I have read them but still have an issue.
I have Azure Vnet 10.6.0.0/16 with several servers VMs accessing Azure SQL using dbname.database.windows.net DNS name. Servers are part of the domain and we use AADDS with two DNS servers 10.0.0.4 and 10.0.0.5.
I have created Azure SQL Private endpoint with the IP 10.6.0.8 and FQDN dbname.privatelink.database.windows.net.
Private DNS zone “privatelink.database.windows.net” created and has A record for my “dbname” and its 10.6.0.8 IP.
When I run SQL connectivity test provided by Microsoft from the VM server – it works but says: “This server has a private link alias but DNS is resolving to a regular Gateway IP address, running public endpoint tests.”

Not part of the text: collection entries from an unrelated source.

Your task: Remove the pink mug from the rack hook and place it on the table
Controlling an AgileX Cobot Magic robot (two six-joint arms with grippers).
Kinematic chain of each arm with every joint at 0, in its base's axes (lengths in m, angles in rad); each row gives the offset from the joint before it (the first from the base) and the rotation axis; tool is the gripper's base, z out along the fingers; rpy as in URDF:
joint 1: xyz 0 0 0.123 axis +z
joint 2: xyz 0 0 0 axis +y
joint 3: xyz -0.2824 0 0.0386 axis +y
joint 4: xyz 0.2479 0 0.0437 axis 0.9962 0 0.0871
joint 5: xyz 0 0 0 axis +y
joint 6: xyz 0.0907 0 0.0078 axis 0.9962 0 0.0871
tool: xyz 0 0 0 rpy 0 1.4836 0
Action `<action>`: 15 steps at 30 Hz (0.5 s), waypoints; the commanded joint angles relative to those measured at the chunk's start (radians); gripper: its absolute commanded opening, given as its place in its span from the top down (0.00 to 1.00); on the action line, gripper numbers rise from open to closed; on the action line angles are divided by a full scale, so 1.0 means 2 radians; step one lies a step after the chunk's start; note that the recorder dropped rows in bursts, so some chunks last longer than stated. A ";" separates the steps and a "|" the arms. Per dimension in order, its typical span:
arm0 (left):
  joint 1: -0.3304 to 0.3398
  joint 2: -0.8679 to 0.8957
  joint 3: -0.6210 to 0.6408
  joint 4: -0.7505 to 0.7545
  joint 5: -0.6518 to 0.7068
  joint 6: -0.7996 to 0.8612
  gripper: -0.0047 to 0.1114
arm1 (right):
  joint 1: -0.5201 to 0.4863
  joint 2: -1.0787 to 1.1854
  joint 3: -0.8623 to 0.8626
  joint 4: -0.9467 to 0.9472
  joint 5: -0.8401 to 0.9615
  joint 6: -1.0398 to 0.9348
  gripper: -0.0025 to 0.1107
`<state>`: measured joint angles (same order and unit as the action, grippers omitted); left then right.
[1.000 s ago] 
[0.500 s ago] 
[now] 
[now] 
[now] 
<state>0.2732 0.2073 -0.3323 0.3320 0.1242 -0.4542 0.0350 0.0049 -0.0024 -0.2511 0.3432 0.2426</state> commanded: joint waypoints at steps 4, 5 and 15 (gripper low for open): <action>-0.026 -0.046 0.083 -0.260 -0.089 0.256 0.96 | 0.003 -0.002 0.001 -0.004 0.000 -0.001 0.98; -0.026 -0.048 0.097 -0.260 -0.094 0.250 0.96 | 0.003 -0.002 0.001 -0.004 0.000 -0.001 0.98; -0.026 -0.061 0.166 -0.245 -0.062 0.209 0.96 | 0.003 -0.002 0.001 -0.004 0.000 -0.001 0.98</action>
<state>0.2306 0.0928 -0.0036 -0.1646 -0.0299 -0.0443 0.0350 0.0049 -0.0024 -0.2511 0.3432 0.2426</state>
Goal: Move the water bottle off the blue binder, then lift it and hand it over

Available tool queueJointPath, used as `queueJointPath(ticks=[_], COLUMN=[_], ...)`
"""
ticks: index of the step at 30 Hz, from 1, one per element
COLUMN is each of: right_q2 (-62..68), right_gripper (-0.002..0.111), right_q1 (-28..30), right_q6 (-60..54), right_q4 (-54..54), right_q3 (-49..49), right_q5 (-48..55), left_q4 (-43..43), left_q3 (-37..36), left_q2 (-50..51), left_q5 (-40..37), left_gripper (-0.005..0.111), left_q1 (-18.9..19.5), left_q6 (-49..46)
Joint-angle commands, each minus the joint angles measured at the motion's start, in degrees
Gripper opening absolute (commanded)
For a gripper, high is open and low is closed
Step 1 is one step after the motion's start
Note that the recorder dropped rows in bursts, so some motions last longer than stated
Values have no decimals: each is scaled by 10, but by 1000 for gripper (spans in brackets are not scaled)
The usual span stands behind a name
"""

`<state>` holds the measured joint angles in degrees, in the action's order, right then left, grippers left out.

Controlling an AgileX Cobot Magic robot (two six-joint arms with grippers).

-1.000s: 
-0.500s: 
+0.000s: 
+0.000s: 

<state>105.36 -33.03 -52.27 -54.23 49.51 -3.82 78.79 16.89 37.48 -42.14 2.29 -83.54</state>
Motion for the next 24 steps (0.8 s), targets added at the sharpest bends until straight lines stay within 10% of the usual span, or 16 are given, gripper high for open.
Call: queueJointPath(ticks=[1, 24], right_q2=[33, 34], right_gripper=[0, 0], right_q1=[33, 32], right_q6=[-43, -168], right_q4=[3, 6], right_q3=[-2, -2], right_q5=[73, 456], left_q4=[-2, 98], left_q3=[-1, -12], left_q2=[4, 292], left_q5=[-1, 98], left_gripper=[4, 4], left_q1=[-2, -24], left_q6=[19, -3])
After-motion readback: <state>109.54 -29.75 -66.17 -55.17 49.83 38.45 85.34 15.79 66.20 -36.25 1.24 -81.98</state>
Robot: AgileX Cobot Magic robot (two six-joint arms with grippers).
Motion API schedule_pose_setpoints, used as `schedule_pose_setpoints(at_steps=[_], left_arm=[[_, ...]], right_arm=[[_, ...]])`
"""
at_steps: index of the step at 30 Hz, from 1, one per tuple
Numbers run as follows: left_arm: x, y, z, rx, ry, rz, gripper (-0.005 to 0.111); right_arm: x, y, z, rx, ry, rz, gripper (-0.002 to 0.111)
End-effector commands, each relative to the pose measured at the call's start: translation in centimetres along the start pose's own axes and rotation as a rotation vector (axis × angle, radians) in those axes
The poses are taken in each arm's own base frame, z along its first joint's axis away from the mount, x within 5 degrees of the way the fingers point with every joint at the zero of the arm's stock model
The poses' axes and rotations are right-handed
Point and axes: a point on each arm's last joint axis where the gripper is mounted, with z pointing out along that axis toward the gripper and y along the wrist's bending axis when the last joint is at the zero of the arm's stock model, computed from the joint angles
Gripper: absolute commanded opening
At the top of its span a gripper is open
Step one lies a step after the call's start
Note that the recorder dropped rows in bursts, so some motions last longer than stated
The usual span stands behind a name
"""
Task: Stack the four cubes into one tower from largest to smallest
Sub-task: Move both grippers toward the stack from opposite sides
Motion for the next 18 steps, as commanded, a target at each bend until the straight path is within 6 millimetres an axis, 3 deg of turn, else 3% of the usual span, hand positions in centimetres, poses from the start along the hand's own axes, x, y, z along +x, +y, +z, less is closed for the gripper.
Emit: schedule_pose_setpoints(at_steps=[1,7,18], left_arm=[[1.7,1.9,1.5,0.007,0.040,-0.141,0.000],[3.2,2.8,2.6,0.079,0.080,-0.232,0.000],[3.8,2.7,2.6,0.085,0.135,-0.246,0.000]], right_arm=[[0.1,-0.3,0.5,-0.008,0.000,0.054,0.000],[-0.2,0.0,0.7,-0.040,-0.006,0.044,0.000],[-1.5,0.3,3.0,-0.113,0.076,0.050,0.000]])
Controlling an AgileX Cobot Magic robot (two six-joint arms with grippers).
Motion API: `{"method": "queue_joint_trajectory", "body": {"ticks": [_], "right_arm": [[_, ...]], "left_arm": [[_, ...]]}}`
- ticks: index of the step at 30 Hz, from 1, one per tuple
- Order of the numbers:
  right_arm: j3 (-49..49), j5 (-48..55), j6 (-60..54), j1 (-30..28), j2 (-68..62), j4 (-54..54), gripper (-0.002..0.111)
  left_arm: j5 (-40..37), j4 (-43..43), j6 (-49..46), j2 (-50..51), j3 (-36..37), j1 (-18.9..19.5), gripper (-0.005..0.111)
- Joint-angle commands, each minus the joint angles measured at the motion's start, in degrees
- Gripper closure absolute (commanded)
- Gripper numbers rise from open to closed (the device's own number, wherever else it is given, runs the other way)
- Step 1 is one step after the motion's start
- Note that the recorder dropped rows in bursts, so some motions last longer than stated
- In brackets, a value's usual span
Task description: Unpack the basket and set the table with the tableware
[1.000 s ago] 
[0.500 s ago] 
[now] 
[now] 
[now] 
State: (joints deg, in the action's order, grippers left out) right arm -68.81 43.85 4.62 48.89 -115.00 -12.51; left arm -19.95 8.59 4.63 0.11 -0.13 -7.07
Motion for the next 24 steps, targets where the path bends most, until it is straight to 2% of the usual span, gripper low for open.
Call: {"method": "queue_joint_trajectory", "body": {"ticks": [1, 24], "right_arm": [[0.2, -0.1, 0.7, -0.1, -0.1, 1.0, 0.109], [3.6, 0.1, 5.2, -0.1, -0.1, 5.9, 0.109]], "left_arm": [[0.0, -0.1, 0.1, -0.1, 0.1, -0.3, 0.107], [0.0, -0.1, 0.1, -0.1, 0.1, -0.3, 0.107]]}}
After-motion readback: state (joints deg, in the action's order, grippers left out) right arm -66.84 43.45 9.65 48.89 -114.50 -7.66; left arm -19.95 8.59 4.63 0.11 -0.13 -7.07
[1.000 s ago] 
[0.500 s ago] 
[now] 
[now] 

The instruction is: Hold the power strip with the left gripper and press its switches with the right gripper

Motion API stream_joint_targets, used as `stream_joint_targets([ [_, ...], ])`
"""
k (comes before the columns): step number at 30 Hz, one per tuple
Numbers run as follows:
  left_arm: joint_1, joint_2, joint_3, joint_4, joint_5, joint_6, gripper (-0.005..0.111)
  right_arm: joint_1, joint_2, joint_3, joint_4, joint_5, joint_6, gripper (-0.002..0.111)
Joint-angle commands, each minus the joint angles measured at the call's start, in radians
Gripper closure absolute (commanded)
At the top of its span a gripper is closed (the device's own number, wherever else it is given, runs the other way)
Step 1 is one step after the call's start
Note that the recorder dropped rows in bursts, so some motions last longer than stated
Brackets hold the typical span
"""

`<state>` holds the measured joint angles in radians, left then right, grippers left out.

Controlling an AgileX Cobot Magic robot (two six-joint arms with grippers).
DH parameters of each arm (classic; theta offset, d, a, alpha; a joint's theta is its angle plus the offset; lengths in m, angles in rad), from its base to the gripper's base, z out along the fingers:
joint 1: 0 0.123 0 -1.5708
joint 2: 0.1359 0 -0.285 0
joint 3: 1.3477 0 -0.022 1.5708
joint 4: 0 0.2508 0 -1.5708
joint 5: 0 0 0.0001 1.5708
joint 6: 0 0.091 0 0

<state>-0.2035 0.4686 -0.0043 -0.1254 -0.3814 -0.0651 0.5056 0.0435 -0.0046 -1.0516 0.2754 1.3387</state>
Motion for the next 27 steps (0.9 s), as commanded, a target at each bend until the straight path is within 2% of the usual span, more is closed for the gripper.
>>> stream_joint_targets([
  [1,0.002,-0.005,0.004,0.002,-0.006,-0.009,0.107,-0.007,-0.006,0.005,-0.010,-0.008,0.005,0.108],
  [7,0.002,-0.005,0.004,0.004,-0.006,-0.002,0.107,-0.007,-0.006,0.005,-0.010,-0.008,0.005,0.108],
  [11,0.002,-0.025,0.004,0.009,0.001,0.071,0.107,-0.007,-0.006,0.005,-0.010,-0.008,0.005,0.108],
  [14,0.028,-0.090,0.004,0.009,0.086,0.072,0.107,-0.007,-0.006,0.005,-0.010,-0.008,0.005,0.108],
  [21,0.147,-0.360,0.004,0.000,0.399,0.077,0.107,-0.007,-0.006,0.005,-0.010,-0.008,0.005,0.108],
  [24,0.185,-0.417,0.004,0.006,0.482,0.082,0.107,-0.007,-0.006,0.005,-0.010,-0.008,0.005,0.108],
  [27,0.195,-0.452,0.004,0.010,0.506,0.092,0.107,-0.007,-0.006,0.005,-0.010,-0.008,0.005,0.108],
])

When I do “nslookup dbname.database.windows.net” it returns me:
>nslookup dbname.database.windows.net
Server: lrmapyg3q9-3j53.internal.cloudapp.net
Address: 10.0.0.4
Non-authoritative answer:
Name: cr5.eastus1-a.control.database.windows.net
Address: 40.78.225.32
Aliases: dbname.database.windows.net
dbname.privatelink.database.windows.net
dataslice6.eastus.database.windows.net
dataslice6eastus.trafficmanager.net
Why the the FQDN is not resolved to the private link IP? Should something be done in AADDS DNS servers?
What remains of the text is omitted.